Grafana provides a “dashboard of dashboards” that offers deep insight into ongoing operations. Installing the Zenko stack gives you access to an “application-level” Grafana, which provides information about CloudServer operations. Installing Zenko with MetalK8s also provides access to “platform-level” Grafana, which provides information about cluster operations.

Both require some setup, detailed in the installation guide, which ships with the Zenko repository.

Application-Level Grafana

Deployed with all Zenko instances, application-level Grafana provides insight into CloudServer operation.


Operating application-level Grafana requires modifications to options.yaml, and may require further configurations.

To enable application-level Grafana:

  1. Open the options.yaml file for editing. Though it may be located anywhere in your Zenko directory, if you followed the installation instructions closely, you will find it at Zenko/kubernetes/options.yaml.

  2. Add the following block to options.yaml:

        enabled: true
          - grafana.local
          - secretName: zenko-tls
              - grafana.local
      adminUser: admin
      adminPassword: strongpassword


    Storing passwords in a plain text configuration file is not a best security practice. For higher security deployment, either allow Grafana to set its own passwords or have password secrets managed by a credentials management service, such as an LDAP secrets manager. This requires adding an LDAP configuration block to options.yaml, which exceeds scope for this documentation. If you allow Grafana to set its own credentials using the default configuration, the Grafana credentials will be overwritten on every Helm upgrade command.

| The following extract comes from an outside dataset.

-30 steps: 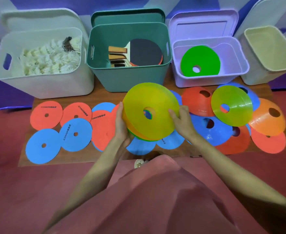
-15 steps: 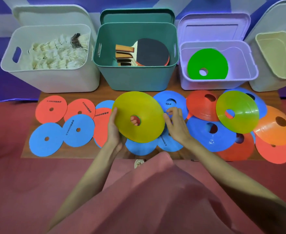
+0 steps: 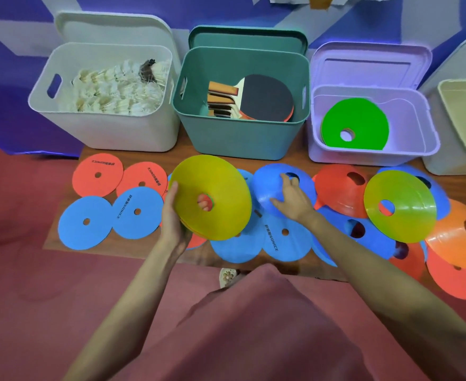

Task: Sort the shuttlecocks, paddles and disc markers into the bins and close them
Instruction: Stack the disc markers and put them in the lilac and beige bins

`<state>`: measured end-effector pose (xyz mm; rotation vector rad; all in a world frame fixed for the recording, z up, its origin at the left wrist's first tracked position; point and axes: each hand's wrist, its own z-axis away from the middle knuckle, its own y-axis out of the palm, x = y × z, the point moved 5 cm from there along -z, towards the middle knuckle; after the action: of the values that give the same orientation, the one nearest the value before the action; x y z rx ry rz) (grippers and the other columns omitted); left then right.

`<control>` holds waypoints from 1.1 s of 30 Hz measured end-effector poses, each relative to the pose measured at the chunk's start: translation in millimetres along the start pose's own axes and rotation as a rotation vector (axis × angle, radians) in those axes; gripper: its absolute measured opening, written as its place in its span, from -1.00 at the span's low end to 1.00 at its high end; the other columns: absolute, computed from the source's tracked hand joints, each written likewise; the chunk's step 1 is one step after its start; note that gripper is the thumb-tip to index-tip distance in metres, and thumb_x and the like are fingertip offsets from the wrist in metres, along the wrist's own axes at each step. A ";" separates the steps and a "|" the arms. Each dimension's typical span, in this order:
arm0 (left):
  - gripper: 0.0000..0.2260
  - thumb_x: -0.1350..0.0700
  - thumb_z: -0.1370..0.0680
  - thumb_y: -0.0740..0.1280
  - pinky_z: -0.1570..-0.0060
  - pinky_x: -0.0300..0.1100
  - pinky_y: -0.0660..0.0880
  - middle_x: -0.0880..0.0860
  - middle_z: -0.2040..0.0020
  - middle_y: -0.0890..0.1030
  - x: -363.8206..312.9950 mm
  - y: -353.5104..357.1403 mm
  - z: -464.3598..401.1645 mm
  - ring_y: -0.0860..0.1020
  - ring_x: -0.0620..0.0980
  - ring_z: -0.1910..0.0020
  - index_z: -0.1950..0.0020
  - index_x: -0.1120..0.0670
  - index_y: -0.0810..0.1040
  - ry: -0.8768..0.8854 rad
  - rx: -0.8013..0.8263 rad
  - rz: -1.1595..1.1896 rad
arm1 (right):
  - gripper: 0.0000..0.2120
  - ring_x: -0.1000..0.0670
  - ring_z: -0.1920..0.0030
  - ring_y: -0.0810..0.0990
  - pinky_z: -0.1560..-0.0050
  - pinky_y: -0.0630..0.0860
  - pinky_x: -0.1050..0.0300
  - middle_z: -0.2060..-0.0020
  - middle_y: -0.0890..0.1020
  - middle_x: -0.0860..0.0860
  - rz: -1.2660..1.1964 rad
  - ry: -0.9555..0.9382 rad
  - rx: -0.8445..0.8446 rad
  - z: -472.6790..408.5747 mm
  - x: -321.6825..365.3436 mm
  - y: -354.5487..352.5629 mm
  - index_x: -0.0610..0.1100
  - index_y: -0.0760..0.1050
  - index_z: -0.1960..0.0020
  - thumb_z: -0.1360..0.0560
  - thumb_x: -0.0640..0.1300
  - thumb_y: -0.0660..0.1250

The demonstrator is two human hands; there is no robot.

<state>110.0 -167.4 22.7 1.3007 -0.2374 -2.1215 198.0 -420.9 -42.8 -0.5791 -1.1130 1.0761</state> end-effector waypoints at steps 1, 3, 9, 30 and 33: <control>-0.71 -0.06 -0.64 0.11 0.05 -0.09 0.59 0.01 0.03 0.70 -0.7 -0.9 -0.2 0.66 -0.03 0.11 -0.15 0.02 0.55 0.003 -0.003 0.001 | -0.25 -0.28 -0.23 0.44 -0.13 0.44 -0.12 -0.30 0.29 -0.25 -0.031 -0.003 -0.079 4.5 5.5 -8.8 -0.21 0.09 -0.49 -0.47 0.03 0.37; -0.74 -0.05 -0.63 0.13 0.07 -0.10 0.61 -0.02 0.01 0.70 -1.9 -2.2 -0.8 0.66 -0.04 0.08 -0.17 0.00 0.54 0.016 -0.023 -0.007 | -0.13 -0.22 -0.28 0.41 -0.18 0.41 -0.08 -0.31 0.32 -0.19 -0.106 -0.002 -0.236 19.3 15.8 -31.4 -0.16 0.14 -0.47 -0.36 0.17 0.45; -0.67 -0.06 -0.61 0.18 -0.14 0.04 0.51 0.05 -0.20 0.62 2.0 4.3 -5.0 0.57 0.08 -0.18 -0.31 0.03 0.49 0.012 -0.064 0.016 | -0.23 0.04 -0.03 0.53 -0.06 0.48 0.12 -0.15 0.49 -0.04 -0.562 -0.098 -0.506 60.5 18.2 -88.2 -0.05 0.29 -0.41 -0.26 0.11 0.44; -0.56 -0.22 -0.59 0.12 -0.06 0.00 0.55 0.07 -0.15 0.64 60.9 121.6 -1.6 0.61 0.09 -0.10 -0.15 0.04 0.62 -0.295 0.234 -0.067 | -0.75 -0.21 -0.04 0.48 -0.07 0.32 0.02 0.06 0.53 -0.28 -0.499 0.091 -0.428 80.3 -33.5 -43.3 -0.36 0.49 -0.09 -0.58 -0.16 0.24; -0.55 -0.20 -0.58 0.15 -0.18 0.03 0.52 0.11 -0.20 0.62 65.4 134.7 2.2 0.59 0.10 -0.16 -0.25 0.07 0.57 -0.334 0.270 -0.076 | -0.71 -0.23 -0.07 0.47 -0.08 0.31 0.00 0.02 0.52 -0.27 -0.430 0.111 -0.429 82.3 -48.2 -44.9 -0.34 0.48 -0.13 -0.59 -0.11 0.23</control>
<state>144.0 -312.5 37.0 1.1040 -0.6424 -2.4305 137.7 -493.1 4.7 -0.6846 -1.3054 0.4293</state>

  3. Upgrade Zenko. From Zenko/kubernetes/zenko, enter:

    $ helm upgrade my-zenko -f options.yaml .
  4. If you did not configure the adminUser and adminPassword parameters in the previous step, Helm wipes the old Grafana instance and creates a new one. Grafana generates new admin credentials automatically. The default login is “admin.” To obtain the admin password from such a “default” installation, run the following command from the command line, substituting the name of your Zenko instance for <my-zenko>:

    $ echo $(kubectl get secret <my-zenko>-grafana -o "jsonpath={.data['admin-password']}" | base64 --decode)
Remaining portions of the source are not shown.